Es war fünf Uhr morgens. Randers öffnete das Fenster. Es war noch alles
dunkel draussen, die Sonne noch nicht aufgegangen. Aber von den
Wirtschaftsgebäuden her kündigten verschiedene Geräusche an, dass die
Leute schon an die Arbeit gingen. Er sah Licht im Kuhstall, und ein
Knecht ging mit einer Laterne über den Hof.
Es war ein kühler, nebliger Morgen. Der Regen hatte schon während der Nacht aufgehört. Aber von den Bäumen und Büschen tropfte es noch in schweren grossen Tropfen, und ein feuchter, modriger Dunst stieg von dem durchweichten Erdreich auf.
Randers war blass und überwacht.

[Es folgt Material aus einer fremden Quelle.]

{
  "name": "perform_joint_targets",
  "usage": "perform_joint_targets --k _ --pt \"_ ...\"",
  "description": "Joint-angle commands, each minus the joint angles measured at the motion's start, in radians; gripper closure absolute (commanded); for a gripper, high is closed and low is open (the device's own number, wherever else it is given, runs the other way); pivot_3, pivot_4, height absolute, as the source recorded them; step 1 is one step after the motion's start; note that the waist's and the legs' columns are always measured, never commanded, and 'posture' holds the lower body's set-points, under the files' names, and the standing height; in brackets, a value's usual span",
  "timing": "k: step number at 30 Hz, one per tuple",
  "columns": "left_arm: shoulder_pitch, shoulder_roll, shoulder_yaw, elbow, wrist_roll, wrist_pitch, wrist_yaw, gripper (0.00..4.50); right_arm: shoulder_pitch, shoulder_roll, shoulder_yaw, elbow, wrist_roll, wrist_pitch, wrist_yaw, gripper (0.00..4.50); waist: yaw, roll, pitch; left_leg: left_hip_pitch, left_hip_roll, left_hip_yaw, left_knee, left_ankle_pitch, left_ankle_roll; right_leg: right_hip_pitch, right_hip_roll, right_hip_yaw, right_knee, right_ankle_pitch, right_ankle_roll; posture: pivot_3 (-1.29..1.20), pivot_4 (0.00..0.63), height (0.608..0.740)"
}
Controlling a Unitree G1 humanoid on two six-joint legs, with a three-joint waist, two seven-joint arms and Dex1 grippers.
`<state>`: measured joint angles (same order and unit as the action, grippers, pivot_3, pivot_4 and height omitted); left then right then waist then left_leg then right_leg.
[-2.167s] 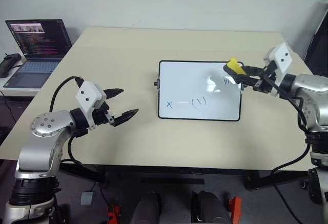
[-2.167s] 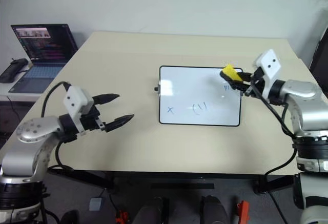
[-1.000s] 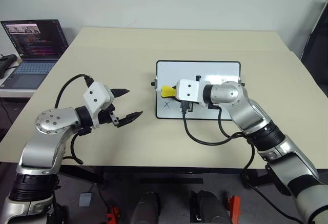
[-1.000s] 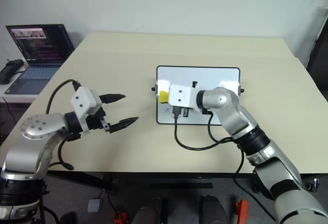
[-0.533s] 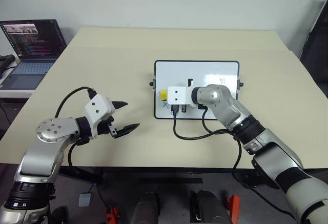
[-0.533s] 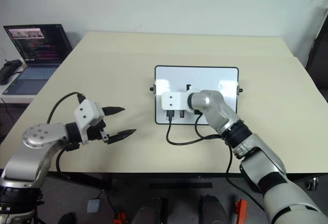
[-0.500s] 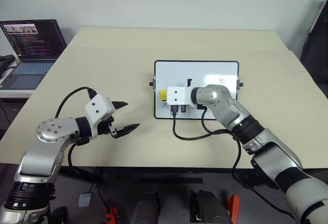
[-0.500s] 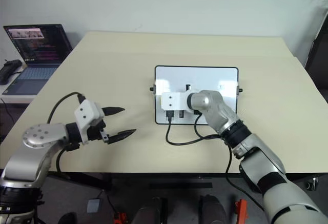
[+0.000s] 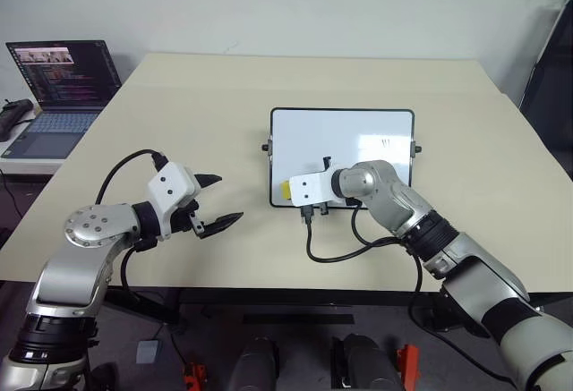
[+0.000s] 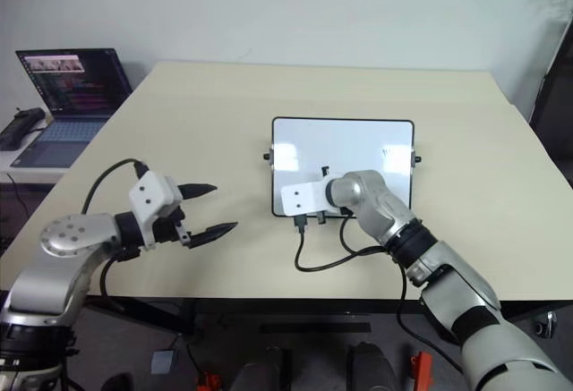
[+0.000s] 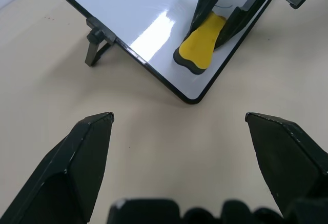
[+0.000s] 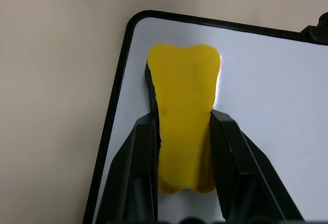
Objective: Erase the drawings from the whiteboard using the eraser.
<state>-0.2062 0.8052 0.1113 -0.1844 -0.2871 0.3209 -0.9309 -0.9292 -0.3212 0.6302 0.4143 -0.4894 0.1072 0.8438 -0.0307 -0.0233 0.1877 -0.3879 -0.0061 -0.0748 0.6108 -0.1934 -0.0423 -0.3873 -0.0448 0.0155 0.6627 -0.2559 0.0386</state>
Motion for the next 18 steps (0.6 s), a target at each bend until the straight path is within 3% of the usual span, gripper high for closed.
perform_joint_targets --k 1,12,18 --pt "-0.028 0.003 0.001 0.003 0.006 -0.021 0.002 0.00 -0.014 -0.053 -0.024 0.083 -0.047 0.039 -0.018 3.49 0.002 0.000 0.000 0.000 0.000 0.000 0.000 0.000 0.000 0.000 0.000 0.000 0.000 0.000 0.000 0.00 0.150 0.740" --pt "-0.058 0.003 -0.007 0.024 0.010 -0.028 -0.002 0.00 -0.097 -0.136 -0.055 0.141 -0.038 -0.029 -0.035 3.50 0.002 0.000 0.000 0.000 0.000 -0.001 0.000 0.001 -0.001 0.000 0.000 0.000 0.000 0.001 -0.001 0.00 0.150 0.740" --pt "-0.065 -0.002 -0.015 0.036 0.015 -0.038 -0.003 0.00 -0.072 -0.125 -0.050 0.066 -0.024 -0.029 -0.004 3.50 0.002 0.000 0.000 -0.002 0.000 -0.001 0.000 0.001 -0.001 -0.001 0.000 -0.001 -0.001 0.001 -0.001 0.00 0.150 0.740"
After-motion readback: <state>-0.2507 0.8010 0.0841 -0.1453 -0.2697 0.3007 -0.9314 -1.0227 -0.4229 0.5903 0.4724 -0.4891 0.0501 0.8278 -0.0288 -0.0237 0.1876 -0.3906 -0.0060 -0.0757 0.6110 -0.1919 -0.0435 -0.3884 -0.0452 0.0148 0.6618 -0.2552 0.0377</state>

Er hatte die ganze Nacht hindurch
geschrieben. Er brauchte sich nicht anzukleiden, er war nicht aus den
Kleidern gekommen. Er kühlte sich Stirn und Augen mit einem nassen
Schwamm, trank hastig ein paar Gläser Wasser und stand dann mitten im
Zimmer, regungslos, die Hand im Nacken, und starrte auf den Fussboden.

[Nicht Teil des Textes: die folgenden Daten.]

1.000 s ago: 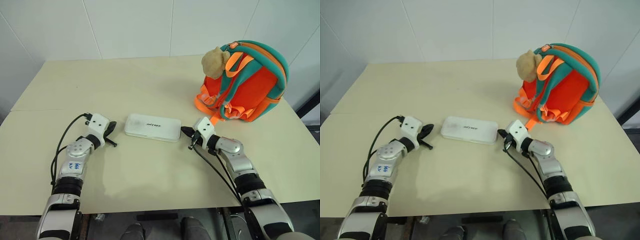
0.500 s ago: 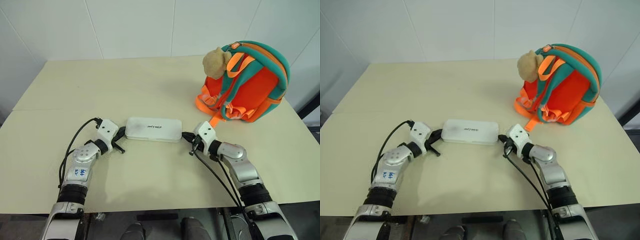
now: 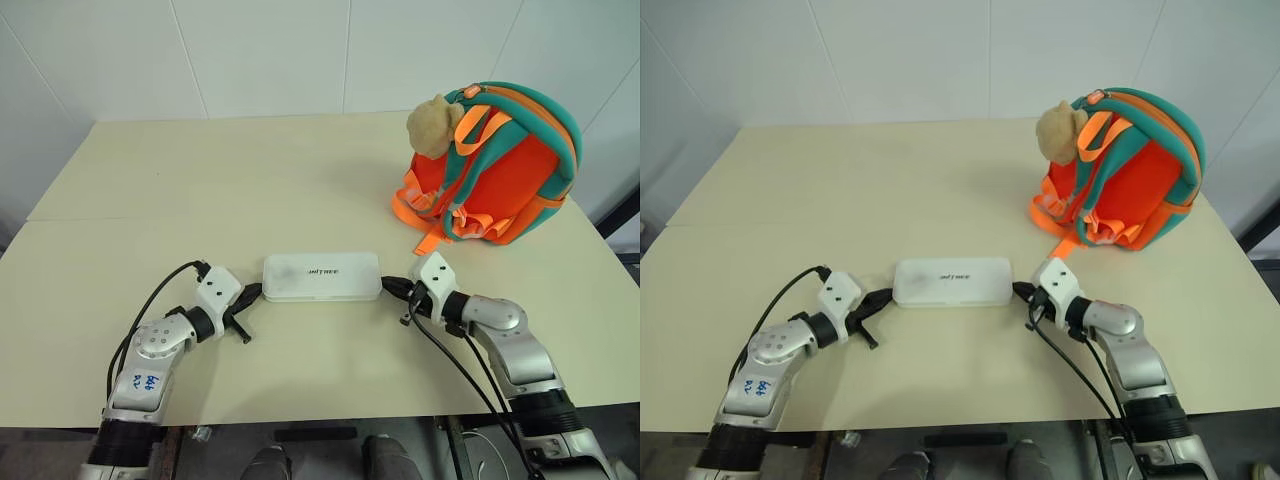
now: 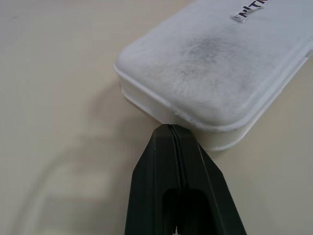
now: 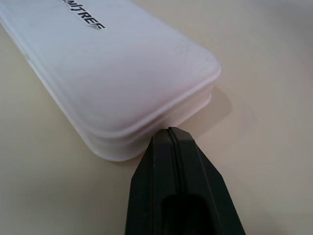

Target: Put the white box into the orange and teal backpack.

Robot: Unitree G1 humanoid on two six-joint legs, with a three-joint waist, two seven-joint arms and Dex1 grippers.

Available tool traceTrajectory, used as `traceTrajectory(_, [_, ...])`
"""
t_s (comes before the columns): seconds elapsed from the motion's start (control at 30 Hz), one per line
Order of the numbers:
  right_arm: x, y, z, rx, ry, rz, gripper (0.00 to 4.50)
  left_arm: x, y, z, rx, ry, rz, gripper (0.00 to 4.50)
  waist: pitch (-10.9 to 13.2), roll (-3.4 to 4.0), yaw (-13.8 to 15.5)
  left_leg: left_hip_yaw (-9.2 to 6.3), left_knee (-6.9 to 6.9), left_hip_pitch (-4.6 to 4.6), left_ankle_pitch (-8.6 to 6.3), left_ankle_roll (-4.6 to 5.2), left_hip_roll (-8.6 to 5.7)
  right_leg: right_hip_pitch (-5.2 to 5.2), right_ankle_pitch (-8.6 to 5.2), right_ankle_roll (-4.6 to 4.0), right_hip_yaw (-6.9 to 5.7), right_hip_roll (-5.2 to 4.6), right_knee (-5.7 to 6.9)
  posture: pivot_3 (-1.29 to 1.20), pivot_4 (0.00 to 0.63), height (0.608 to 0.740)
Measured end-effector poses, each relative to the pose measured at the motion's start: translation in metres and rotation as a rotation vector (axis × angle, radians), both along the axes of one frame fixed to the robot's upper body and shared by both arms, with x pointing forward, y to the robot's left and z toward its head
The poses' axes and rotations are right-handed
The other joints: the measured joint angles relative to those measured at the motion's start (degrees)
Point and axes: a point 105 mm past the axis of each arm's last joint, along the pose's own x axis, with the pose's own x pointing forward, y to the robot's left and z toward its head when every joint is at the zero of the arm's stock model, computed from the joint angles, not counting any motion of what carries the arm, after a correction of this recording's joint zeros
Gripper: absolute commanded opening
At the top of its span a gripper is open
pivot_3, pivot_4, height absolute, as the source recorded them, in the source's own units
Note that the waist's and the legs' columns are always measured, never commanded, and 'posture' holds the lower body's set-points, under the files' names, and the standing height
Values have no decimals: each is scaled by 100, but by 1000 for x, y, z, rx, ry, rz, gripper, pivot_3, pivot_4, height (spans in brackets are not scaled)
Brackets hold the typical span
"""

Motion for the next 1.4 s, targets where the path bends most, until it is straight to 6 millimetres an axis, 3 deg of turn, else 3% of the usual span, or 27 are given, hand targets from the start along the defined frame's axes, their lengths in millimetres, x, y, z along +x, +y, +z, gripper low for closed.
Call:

Mit einem Ruck ermannte er sich.
"Es geht nicht anders. Es ist das Beste so. Bei Nacht und Nebel."
Er lachte. Ein bitteres, hässliches Lachen. Er nahm Hut und Stock und den kleinen Koffer und ging leise die Treppe hinunter.
Ein Hausmädchen sah ihm verwundert nach. Sie waren gewohnt, dass er früh aufstand, mit Sonnenaufgang schon in die Felder lief oder an die See hinunter.
Aber heute war es doch reichlich früh.
Er fand die Hintertür geöffnet und kam ungesehen ins Freie.